Instructions to follow >> Lines to return, exactly: from the line with "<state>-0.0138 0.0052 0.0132" to the line with "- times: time" in the entries below, both included.

The input >>
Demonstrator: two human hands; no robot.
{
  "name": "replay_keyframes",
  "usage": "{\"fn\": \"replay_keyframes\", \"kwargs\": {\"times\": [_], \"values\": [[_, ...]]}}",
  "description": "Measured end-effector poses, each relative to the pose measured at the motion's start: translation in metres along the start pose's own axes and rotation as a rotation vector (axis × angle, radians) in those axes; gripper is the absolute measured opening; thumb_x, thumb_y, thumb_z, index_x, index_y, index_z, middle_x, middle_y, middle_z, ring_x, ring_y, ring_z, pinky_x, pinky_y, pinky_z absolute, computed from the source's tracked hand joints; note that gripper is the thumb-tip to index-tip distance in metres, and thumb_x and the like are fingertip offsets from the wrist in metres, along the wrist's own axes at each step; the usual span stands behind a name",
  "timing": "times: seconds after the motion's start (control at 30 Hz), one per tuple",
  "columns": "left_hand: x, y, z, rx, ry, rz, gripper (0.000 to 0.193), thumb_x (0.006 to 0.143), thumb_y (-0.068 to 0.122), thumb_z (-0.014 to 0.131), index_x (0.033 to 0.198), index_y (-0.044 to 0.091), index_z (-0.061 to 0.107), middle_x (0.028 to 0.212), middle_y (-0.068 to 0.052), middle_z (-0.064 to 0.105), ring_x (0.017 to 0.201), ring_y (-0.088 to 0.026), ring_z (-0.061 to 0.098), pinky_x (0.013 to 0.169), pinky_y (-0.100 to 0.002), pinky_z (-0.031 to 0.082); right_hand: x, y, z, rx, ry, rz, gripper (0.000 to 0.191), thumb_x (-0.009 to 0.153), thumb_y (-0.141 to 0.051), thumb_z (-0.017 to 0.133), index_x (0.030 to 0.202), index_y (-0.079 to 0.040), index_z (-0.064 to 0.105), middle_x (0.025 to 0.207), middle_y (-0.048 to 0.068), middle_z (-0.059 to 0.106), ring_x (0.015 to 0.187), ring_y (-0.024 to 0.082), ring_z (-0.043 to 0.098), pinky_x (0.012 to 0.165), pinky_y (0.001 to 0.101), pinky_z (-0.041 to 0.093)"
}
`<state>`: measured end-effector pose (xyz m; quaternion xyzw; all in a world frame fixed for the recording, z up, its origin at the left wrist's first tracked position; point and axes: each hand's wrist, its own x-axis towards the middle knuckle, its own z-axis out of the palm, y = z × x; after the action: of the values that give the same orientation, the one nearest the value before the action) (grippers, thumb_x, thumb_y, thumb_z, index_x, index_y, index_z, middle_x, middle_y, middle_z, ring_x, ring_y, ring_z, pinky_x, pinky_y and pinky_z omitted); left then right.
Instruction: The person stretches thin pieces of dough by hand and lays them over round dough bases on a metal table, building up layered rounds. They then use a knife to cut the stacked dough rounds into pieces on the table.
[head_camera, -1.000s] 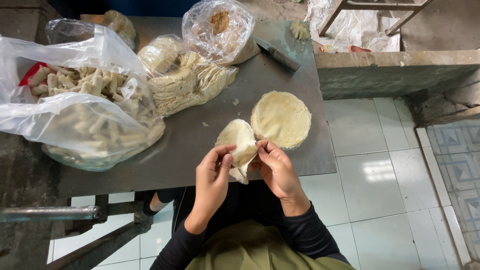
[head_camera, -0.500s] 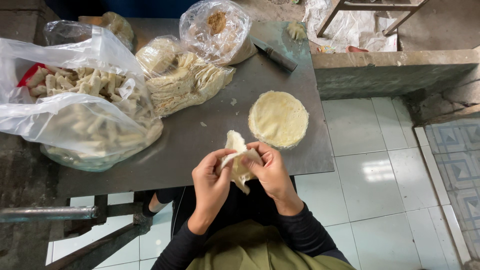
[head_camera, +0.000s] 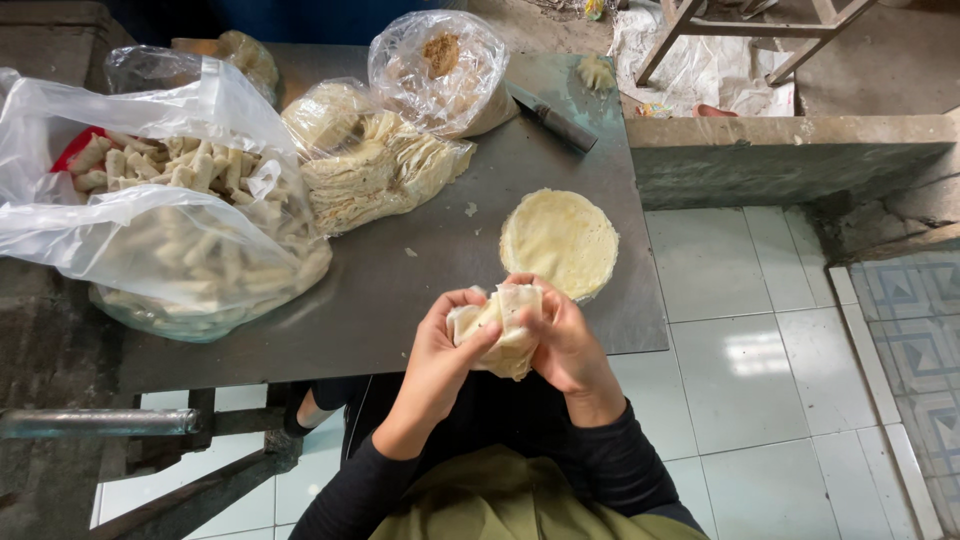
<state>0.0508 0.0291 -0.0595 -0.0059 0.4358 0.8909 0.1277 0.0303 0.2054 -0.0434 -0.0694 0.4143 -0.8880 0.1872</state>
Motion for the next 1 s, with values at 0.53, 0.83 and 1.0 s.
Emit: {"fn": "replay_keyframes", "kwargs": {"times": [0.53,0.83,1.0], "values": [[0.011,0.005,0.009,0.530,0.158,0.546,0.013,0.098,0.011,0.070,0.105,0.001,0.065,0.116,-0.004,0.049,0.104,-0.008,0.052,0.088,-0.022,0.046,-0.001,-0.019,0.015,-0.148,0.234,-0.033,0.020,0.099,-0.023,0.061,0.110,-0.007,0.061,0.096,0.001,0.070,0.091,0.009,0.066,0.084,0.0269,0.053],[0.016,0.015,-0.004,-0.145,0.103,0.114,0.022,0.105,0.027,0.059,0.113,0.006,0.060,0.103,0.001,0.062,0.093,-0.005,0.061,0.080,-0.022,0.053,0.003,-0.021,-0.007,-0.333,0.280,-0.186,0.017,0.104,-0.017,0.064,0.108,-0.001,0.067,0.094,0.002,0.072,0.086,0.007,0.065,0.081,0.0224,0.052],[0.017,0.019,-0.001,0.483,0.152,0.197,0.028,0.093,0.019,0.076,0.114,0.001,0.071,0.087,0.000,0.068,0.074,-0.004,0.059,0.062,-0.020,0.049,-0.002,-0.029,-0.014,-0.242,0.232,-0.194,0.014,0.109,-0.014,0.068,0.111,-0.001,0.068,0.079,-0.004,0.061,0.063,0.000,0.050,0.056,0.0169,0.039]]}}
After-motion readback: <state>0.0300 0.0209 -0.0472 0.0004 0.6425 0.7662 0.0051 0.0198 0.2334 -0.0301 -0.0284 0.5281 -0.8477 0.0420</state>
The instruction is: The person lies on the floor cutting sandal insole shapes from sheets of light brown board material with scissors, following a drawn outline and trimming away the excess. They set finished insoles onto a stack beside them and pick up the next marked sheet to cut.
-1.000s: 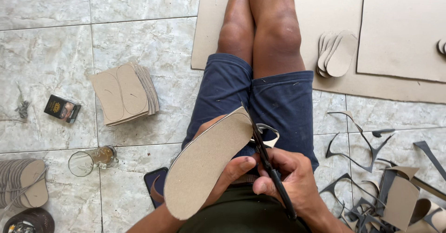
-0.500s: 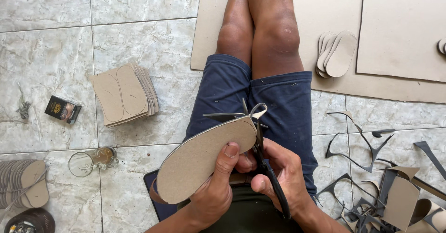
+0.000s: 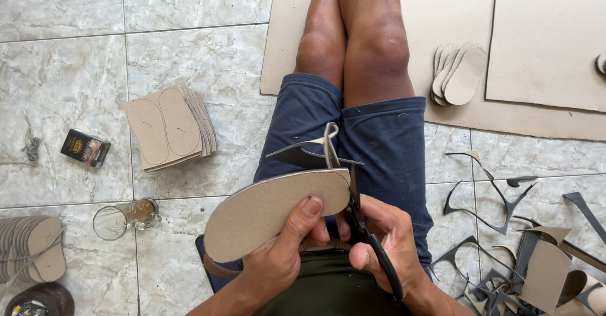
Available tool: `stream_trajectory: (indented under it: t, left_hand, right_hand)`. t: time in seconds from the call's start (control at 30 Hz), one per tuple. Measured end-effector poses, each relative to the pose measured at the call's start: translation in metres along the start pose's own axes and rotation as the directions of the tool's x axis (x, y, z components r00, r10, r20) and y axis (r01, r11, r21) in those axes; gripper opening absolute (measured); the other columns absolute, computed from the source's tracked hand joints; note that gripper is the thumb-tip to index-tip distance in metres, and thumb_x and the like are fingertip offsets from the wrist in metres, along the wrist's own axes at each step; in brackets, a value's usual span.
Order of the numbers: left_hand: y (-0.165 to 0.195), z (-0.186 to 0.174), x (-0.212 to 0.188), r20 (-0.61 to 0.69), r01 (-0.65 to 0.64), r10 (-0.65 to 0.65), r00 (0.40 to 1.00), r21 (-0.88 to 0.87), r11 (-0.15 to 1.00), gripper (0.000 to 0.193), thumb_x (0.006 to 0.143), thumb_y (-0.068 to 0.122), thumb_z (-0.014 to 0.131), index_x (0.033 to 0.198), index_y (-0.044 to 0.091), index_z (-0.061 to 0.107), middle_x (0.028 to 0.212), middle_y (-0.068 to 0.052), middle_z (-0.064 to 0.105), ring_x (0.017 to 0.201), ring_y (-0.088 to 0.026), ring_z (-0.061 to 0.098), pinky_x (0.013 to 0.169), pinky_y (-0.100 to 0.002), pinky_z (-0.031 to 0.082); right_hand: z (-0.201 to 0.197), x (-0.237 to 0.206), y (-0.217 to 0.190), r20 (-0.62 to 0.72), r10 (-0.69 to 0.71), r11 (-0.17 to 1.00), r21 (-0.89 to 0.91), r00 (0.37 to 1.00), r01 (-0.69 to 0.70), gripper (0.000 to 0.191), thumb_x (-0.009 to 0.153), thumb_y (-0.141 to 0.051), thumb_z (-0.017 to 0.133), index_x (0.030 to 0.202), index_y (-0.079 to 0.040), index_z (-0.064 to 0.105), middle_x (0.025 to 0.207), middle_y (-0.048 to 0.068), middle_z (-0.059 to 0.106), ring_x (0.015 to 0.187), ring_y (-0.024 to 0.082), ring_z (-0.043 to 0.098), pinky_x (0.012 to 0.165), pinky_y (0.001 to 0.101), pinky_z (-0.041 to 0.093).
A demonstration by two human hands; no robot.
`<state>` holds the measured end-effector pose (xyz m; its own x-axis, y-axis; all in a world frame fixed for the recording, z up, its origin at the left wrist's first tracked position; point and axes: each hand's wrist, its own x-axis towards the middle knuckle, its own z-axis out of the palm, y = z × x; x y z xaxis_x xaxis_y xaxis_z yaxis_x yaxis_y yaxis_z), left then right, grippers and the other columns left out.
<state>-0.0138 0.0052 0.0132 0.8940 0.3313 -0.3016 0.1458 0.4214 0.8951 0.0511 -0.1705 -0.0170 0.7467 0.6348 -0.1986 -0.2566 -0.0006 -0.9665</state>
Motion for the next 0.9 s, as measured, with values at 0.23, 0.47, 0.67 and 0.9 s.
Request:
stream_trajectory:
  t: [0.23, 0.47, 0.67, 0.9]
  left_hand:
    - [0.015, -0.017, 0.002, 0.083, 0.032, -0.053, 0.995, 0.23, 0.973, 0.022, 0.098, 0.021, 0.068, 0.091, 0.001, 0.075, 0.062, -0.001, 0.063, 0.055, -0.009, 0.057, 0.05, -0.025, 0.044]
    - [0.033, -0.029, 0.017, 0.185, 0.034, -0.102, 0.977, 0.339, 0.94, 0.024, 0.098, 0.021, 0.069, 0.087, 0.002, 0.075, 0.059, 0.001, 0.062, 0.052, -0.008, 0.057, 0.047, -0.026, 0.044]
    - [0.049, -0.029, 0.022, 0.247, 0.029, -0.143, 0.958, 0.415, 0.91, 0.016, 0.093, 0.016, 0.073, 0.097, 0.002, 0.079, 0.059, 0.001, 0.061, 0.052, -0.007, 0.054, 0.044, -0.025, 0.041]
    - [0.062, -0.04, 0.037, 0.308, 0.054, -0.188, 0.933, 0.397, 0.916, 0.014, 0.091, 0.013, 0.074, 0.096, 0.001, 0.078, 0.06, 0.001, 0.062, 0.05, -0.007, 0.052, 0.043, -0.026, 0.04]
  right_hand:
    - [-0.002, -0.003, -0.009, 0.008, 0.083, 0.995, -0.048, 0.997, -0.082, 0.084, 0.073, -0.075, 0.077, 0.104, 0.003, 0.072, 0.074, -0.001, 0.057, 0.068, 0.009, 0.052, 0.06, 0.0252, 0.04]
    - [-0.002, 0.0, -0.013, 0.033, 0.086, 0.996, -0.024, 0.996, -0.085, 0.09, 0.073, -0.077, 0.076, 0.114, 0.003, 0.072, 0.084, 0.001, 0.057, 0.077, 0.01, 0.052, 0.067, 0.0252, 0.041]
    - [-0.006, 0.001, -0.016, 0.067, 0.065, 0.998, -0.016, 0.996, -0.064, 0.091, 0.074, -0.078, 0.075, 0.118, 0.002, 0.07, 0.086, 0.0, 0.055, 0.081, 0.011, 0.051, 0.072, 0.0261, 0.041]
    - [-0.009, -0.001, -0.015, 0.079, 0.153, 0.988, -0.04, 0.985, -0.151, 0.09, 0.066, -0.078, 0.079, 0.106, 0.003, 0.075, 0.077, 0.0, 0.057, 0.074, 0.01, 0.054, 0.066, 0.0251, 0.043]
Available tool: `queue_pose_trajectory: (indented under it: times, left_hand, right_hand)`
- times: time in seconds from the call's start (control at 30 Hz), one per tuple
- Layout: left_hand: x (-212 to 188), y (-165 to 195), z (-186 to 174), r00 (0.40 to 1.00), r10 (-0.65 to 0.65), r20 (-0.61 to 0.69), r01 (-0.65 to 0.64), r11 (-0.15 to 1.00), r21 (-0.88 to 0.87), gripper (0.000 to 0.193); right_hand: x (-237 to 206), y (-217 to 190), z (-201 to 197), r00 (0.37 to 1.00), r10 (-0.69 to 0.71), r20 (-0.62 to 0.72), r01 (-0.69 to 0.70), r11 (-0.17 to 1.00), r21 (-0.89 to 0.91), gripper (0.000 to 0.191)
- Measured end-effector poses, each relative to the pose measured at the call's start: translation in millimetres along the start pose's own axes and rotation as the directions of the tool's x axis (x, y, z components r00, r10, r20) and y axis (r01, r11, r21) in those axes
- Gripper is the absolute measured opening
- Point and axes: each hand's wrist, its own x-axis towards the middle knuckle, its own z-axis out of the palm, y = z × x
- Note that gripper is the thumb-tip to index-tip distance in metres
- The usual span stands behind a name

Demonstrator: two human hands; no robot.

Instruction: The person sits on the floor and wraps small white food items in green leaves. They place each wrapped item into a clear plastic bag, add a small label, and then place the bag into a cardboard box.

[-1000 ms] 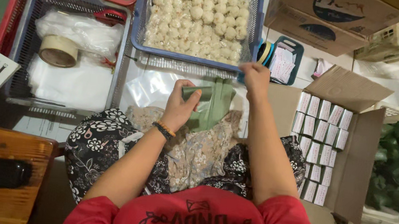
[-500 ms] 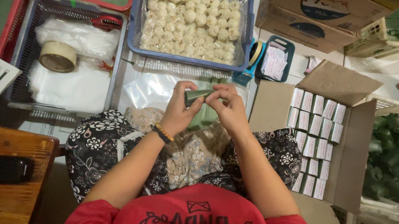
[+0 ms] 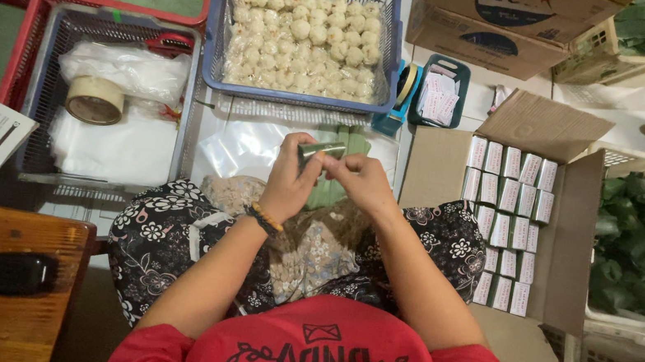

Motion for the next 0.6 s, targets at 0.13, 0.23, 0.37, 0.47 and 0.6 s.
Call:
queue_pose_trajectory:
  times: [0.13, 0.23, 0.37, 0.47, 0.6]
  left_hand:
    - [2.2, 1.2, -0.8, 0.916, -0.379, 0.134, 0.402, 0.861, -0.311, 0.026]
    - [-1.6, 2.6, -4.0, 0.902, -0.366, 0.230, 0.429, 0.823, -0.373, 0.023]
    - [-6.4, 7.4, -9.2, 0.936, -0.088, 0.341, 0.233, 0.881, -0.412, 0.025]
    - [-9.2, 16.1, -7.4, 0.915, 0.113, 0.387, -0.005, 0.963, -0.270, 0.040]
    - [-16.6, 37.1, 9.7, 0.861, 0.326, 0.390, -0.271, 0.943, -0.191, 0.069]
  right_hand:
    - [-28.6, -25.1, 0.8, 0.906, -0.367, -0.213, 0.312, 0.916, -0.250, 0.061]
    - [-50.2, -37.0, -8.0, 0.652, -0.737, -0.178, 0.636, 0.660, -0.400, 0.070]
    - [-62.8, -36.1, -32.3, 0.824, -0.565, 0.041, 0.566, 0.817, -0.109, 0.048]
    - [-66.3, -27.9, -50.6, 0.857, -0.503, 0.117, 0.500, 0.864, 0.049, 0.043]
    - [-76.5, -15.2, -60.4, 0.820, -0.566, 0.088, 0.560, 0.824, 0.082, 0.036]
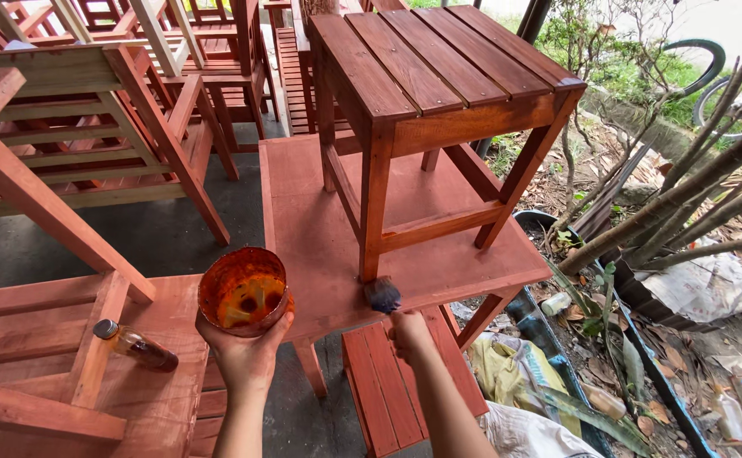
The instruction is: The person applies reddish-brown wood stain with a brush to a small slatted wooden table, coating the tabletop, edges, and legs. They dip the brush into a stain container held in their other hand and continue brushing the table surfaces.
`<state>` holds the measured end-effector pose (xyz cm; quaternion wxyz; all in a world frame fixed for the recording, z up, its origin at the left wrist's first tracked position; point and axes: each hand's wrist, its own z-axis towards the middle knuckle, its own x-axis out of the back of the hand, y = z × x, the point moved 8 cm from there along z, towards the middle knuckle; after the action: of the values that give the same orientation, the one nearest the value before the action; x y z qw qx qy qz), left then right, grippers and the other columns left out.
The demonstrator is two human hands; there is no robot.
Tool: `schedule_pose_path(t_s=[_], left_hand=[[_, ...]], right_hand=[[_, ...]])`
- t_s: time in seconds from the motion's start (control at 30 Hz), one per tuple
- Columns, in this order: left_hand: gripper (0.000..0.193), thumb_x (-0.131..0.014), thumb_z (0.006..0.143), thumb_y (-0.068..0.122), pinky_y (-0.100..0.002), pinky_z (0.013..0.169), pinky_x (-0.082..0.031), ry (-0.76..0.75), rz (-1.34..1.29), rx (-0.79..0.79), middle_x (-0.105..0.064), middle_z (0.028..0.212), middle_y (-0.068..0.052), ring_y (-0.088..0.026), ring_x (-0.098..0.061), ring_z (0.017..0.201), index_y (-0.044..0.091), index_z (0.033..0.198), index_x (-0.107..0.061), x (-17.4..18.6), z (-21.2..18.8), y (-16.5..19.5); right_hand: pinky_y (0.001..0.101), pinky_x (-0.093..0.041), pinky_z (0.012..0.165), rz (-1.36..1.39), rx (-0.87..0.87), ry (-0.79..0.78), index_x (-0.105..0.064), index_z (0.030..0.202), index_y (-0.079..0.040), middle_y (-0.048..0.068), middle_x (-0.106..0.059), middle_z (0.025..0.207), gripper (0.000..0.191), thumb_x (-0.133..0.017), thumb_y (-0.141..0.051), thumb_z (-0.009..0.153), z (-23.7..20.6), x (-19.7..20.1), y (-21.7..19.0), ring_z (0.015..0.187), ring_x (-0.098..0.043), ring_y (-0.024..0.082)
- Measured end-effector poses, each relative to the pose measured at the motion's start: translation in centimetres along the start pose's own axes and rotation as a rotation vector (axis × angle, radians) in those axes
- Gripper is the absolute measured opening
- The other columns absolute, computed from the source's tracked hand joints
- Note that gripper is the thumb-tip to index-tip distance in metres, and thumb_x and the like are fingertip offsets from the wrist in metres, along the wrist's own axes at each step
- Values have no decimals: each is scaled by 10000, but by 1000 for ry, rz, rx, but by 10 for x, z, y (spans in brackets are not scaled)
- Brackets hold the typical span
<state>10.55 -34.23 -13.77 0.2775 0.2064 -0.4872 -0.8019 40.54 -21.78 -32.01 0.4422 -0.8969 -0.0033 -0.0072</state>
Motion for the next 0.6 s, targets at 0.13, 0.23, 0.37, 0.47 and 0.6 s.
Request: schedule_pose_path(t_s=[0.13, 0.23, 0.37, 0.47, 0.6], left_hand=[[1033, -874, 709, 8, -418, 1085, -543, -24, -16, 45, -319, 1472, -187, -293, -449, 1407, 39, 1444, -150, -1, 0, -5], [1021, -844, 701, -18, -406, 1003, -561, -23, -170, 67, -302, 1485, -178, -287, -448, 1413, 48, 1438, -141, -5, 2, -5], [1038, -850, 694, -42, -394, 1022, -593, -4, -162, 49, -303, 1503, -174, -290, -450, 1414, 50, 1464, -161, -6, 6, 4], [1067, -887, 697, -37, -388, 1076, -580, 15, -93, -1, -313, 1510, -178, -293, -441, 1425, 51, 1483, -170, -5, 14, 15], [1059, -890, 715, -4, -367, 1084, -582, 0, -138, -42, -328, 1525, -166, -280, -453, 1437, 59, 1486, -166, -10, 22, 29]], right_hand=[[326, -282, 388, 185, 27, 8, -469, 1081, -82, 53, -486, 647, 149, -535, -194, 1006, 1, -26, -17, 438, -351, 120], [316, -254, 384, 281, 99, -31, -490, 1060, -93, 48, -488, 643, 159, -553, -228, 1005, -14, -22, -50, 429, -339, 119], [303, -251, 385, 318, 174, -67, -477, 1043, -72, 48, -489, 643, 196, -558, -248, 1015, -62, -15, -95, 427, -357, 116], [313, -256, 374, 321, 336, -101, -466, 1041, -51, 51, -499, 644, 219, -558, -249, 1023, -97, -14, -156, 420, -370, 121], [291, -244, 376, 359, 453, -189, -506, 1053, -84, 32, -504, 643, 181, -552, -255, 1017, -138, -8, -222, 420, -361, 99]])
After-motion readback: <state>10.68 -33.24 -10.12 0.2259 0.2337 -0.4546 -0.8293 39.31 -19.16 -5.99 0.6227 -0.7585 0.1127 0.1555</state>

Response >>
<state>-0.0138 0.0052 0.0132 0.8940 0.3313 -0.3016 0.1458 0.4214 0.8951 0.0511 -0.1705 -0.0170 0.7467 0.6348 -0.1986 -0.2566 -0.0006 -0.9665</state>
Motion for the next 0.9 s, as measured, with values at 0.23, 0.47, 0.67 and 0.9 s.
Request:
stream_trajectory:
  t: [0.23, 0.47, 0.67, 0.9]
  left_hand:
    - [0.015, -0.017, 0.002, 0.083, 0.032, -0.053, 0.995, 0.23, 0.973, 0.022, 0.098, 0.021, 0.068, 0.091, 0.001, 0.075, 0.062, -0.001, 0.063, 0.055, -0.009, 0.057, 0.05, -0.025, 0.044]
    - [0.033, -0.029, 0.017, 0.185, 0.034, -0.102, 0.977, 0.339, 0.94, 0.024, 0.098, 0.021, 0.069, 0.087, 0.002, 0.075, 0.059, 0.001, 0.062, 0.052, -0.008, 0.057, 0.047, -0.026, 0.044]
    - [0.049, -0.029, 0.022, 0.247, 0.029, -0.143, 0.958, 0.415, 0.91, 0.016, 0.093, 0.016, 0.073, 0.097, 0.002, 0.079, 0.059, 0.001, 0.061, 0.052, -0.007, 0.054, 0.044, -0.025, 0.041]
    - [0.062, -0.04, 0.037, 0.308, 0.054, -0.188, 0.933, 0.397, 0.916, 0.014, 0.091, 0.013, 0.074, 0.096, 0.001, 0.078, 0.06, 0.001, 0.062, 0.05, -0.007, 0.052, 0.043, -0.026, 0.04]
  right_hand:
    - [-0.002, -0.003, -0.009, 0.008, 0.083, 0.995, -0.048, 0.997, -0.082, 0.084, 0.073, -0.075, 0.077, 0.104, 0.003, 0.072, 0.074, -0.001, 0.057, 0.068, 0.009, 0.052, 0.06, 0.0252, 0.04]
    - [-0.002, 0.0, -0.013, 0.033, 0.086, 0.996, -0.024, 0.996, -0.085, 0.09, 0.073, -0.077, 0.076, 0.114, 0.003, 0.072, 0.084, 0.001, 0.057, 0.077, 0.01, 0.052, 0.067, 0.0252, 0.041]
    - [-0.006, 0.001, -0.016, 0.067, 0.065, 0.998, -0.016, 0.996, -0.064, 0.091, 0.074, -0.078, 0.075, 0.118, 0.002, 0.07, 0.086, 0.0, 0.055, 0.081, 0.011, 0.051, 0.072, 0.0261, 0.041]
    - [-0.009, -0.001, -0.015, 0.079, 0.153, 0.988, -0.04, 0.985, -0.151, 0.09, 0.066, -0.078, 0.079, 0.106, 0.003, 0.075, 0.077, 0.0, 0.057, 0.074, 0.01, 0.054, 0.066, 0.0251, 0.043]
Available tool: `queue_pose_trajectory: (indented under it: times, left_hand, right_hand)`
- times: time in seconds from the call's start (control at 30 Hz), one per tuple

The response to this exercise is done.